C’est la même expression qu’emploie Antonio pour décrire ce qu’il ressent dès qu’il aperçoit un drapeau tricolore flotter à l’étranger. « Il n’y a qu’au Chili que je me sens chilien, partout ailleurs je me sens français. Le prisme avec lequel je regarde le monde, c’est absolument celui de la France », assure-t-il. Il fait partie, lui aussi, d’une vague d’immigration politique arrivée après le coup d’Etat de Pinochet. Son père était un collaborateur du président renversé, Salvador Allende. Cet architecte a eu besoin d’une bonne dizaine d’années pour se décider à devenir un citoyen français « à part entière ». Après une certaine
« résistance », mêlée à une peur que cela signifie « épouser quelque chose, divorcer d’une autre ».

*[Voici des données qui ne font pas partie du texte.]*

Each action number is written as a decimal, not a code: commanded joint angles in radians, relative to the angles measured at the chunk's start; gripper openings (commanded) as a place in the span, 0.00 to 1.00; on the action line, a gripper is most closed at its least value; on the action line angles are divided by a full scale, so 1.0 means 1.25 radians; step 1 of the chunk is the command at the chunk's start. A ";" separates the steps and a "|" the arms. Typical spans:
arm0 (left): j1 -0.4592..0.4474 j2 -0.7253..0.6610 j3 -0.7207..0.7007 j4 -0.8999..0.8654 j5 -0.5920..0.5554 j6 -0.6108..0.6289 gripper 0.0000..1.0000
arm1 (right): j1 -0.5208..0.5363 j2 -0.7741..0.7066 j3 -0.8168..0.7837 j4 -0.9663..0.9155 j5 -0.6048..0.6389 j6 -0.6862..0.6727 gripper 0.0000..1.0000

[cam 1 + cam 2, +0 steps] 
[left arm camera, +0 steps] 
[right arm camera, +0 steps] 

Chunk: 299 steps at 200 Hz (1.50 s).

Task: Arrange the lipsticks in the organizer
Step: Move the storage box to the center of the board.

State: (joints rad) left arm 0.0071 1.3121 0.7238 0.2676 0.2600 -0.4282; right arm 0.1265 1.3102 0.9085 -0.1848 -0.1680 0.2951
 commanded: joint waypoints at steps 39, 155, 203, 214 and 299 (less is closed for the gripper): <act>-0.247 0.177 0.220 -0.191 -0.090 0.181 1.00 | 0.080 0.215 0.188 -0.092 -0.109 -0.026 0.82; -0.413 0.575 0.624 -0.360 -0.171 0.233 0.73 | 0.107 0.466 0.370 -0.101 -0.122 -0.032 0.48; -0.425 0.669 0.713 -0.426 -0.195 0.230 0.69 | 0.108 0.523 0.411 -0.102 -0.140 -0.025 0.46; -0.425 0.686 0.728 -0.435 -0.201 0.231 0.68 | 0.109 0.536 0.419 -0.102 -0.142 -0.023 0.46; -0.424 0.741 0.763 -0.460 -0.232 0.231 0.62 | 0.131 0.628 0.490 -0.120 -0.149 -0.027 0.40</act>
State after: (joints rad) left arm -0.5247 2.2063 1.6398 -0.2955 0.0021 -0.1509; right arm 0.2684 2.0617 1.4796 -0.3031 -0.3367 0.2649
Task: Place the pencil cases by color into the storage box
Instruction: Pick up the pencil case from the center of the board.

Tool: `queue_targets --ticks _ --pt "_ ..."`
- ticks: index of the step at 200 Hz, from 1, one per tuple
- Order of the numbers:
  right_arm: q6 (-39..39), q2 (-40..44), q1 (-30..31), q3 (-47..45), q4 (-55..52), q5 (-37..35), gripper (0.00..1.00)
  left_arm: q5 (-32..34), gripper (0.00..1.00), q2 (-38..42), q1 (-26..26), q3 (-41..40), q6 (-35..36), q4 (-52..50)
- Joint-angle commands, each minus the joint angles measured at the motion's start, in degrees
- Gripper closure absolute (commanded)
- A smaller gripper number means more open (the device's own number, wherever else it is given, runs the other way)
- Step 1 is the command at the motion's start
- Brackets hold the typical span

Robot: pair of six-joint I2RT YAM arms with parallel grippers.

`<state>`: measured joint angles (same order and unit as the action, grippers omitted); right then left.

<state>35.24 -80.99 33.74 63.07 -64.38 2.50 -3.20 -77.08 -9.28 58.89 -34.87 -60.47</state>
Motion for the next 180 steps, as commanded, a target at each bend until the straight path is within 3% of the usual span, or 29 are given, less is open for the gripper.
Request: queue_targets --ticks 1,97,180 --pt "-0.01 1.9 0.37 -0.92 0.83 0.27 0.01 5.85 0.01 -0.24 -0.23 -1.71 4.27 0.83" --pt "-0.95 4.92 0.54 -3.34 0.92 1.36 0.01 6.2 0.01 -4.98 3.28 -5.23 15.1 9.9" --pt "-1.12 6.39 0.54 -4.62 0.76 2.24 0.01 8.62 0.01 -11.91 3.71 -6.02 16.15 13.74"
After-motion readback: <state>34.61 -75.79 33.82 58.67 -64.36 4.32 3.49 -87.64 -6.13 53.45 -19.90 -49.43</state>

Parfois, la naturalisation ne peut se faire sans un renoncement. Un certain nombre d’Etats n’acceptent pas les doubles nationalités. L’Inde de Sahana, par exemple. Ou le Cameroun d’Achille. Au début des années 2000, ce technicien de maintenance informatique a dû faire un choix. Au bout d’une dizaine d’années dans l’Hexagone, la décision s’est imposée à lui. D’autant que deux embauches dans des grosses entreprises publiques s’étaient heurtées à sa carte de résident de dix ans. « Bien sûr, ça aurait été mieux d’avoir les deux », reconnaît-il. Mais découvrir le courrier favorable de l’administration dans sa boîte aux lettres, c’était comme « recevoir un grand diplôme » après un long « combat », glisse-t-il dans un sourire. Il ne le sait pas, mais c’est avec le même mot que le président Macron a conclu une cérémonie de naturalisation singulière, le 4 septembre dernier, au Panthéon. Lorsque la France et son modèle laïc, sur fond de republication des caricatures du prophète Mahomet, était critiquée et attaquée. Un terme loin d’avoir été choisi au hasard pour résumer ce qu’est être français aujourd’hui.